- Born: 1882 Connecticut
- Died: 1963
- Citizenship: American
- Education: New York School of Applied Design for Women
- Occupation: American bookplate designer
- Notable work: charter member of the American Society of Bookplate Designers and Collectors

= Sara B. Hill =

American bookplate designer

Sara B. Hill (1882-1963) was an American bookplate designer, and a charter member of the American Society of Bookplate Designers and Collectors.

Hill was born in Connecticut. She attended the New York School of Applied Design for Women, where she studied under Alphonse Mucha, developing an appreciation for "conventionalized form" and symbolic design. She also studied with Arthur Dow. In addition to bookplates, she also worked with designs for stained glass, jewelry, book covers, and illumination.
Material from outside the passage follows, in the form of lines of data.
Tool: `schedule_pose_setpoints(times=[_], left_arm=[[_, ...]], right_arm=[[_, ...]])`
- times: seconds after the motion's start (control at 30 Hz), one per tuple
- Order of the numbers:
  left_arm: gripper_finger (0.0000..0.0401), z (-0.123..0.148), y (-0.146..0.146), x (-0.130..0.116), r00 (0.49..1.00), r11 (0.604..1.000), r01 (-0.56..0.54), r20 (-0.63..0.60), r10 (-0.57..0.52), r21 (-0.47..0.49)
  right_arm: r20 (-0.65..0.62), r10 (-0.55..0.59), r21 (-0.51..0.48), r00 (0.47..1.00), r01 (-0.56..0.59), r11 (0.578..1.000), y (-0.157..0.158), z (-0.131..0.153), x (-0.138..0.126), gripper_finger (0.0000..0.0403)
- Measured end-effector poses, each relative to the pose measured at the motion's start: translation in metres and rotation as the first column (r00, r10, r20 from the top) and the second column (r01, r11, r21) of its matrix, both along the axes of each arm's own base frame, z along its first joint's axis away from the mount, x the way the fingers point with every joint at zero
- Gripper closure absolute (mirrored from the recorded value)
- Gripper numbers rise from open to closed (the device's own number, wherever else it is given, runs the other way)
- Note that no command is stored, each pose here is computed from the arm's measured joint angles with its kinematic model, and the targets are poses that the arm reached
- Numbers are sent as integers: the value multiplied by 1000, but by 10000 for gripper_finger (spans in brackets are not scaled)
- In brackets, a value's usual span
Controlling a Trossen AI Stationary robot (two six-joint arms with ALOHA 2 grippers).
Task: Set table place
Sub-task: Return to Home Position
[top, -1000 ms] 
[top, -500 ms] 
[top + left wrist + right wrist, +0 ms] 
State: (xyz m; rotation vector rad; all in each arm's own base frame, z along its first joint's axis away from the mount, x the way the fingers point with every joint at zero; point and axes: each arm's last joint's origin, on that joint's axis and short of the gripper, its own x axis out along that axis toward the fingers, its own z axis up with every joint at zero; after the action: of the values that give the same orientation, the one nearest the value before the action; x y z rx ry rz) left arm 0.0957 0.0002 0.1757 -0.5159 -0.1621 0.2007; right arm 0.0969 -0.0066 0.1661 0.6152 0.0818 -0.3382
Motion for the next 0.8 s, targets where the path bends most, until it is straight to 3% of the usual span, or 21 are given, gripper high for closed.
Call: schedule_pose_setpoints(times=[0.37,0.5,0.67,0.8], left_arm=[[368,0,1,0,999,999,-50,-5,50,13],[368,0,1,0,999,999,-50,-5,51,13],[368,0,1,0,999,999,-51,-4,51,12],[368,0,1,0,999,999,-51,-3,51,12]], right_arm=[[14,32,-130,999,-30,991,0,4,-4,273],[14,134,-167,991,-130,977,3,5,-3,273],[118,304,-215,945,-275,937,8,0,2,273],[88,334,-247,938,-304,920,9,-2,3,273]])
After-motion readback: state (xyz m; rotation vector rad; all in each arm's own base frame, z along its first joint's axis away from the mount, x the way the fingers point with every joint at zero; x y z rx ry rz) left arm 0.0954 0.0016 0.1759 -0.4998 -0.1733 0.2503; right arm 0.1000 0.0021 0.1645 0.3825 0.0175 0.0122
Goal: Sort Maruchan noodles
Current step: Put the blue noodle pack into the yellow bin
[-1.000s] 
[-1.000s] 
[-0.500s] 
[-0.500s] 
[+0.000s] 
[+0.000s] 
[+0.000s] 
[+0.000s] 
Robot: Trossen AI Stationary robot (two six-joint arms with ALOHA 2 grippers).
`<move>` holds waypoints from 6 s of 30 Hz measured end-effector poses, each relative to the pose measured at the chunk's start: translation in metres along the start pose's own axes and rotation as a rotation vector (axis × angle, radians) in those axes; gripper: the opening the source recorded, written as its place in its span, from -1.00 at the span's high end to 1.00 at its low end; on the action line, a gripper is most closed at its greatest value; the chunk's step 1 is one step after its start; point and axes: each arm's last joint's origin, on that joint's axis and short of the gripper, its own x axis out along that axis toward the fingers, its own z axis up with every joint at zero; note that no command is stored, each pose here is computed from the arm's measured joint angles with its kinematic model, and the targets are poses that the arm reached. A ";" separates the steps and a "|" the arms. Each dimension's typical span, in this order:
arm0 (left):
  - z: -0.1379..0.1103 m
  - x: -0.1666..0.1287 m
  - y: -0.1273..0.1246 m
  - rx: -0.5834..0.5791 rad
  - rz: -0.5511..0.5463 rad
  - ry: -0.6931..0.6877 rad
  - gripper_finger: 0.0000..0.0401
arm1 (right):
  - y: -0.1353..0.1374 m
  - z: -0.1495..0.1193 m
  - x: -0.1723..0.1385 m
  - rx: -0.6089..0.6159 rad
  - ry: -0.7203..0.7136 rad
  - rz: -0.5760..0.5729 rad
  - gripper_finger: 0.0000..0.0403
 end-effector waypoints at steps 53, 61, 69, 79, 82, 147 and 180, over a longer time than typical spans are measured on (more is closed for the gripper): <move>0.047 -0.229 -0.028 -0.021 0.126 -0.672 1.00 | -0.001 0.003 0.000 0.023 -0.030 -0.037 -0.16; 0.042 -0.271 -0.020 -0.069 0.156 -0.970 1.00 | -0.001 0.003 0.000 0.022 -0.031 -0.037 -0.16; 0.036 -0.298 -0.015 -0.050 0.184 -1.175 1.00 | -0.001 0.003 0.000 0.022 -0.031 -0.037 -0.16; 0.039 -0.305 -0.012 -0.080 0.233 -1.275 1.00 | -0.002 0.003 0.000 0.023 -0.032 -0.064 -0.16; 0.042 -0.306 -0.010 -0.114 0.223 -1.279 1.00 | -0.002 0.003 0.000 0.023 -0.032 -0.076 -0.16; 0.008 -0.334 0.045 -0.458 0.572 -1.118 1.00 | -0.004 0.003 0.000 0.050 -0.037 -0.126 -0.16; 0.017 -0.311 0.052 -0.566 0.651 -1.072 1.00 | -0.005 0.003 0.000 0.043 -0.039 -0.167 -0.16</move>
Her work was noted for its steady lines, good lettering, and clean design.

Hill was commissioned by her friend Rachel McMasters Miller Hunt to design an official bookplate for the Hroswitha Club, based on an engraving of Hroswitha of Gandersheim by Dürer that Hunt had acquired.

Examples of Hunt's work can be found in bookplate collections at the San Diego State University Special Collections and Archives, the Vassar College Archives and Special Collections Library, and the Stuart A. Rose Manuscript, Archives, and Rare Book Library at Emory University.